Эта хвастливая речь была встречена одобрительным ропотом.

- Видите ли, друзья, побеги редко удаются, а все из-за чего? Из-за того, что совершаются наобум, без подготовки. Ссыльные из Сен-Лорана попадают в лапы голландцев, а те их живо отправляют обратно. В этой паршивой стране беглых выдают. А те, кто пытается добраться по суше в Английскую Гвиану, терпят такие муки, что у тебя, мой бедный Нотариус, просто бы волосы встали дыбом. Но мы в Кайенне, в тридцати лье по прямой от страны, которая просто рай земной для тех, у кого нелады с обществом. Ни тебе губернатора, ни консулов, ни каторги, ни ищеек! Человек там свободен, как звери в лесу. Ни власти, ни закона! Можно без хлопот грести золото лопатой и делать что вздумается, даже творить добро, коль придет такая блажь!

- И что же это за страна такая? - вопросил Геркулес, выслушавший все это с раскрытым ртом.

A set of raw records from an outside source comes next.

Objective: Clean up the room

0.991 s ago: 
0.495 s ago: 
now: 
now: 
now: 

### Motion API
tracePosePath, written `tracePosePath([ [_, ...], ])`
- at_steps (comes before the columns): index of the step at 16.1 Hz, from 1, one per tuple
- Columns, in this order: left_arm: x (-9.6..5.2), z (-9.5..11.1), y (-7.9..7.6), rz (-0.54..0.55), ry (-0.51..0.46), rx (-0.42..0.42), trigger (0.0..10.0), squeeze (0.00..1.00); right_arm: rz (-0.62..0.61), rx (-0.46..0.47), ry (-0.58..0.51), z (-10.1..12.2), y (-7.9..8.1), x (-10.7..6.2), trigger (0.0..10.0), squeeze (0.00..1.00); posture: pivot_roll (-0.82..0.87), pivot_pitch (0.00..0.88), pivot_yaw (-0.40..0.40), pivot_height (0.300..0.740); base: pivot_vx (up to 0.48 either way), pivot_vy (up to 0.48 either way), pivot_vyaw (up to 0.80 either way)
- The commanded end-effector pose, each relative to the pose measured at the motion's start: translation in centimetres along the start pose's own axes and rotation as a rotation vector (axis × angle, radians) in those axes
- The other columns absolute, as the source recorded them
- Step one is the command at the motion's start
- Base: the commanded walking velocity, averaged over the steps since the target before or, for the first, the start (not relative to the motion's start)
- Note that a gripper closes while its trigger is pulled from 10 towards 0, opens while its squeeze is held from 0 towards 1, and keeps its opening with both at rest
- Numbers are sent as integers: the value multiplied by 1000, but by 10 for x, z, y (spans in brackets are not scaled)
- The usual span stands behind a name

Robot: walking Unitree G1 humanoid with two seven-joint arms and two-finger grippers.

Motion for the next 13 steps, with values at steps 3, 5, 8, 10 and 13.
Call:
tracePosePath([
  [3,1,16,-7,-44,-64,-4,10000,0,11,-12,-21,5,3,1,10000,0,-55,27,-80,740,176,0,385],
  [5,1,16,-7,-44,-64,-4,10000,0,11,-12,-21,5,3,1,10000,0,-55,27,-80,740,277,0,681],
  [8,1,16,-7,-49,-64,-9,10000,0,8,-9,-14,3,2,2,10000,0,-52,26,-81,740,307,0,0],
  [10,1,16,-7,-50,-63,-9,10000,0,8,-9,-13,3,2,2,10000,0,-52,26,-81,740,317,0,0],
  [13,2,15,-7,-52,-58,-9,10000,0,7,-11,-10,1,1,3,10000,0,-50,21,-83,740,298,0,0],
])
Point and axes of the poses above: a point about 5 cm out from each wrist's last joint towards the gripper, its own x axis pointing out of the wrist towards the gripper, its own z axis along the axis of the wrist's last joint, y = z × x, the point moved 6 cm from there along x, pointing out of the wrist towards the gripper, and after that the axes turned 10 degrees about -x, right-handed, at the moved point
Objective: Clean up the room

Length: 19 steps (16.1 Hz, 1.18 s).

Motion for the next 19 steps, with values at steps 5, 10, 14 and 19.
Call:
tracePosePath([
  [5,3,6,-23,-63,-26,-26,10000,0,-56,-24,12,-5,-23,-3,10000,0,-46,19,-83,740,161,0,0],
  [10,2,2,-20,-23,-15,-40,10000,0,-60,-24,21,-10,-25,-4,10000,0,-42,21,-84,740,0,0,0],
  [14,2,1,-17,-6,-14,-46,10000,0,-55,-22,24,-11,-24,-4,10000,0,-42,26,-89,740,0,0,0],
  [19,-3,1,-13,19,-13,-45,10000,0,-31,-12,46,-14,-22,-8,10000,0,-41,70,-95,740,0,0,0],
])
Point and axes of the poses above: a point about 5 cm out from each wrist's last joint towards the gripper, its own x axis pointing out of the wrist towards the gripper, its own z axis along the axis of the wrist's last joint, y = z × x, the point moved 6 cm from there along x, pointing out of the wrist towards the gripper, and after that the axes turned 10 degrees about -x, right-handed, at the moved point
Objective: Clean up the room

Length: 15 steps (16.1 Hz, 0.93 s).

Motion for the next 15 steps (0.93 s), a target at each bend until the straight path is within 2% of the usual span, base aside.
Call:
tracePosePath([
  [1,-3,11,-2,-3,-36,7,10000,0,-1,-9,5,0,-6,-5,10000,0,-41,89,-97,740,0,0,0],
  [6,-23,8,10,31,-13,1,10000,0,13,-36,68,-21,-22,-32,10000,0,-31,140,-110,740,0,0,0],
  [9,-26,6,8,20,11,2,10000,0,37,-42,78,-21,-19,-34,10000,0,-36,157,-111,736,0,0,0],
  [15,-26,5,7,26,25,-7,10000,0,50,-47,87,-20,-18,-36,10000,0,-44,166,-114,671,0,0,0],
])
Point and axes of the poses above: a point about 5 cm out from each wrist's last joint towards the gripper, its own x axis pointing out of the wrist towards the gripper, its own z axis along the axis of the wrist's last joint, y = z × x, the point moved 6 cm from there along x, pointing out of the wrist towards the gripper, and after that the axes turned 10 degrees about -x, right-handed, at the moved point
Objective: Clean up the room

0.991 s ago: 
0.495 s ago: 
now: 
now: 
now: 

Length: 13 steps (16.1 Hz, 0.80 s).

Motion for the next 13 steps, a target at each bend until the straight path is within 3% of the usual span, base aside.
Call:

- Так называемая Спорная Территория Гвианы. Не принадлежит ни Франции, ни Бразилии. Она не меньше, зато плодороднее и здоровее этой чертовой колонии, с которой мы скоро распростимся.

- Но там, наверное, уже есть свои колонисты!

- И богатые притом!

- Велика важность! Мы займем их место и будем жить на всем готовом.

- А как туда добраться?

- Сущий пустяк для таких парней, как мы, закаленных каторгой и без предрассудков. Мы теперь милях в тридцати - тридцати пяти от этой территории, она от нас отделена рекой Ойяпоком. Кладем для верности миль сорок. Значит, это с неделю хода.

- Ты прав. А как нам отсюда выбраться?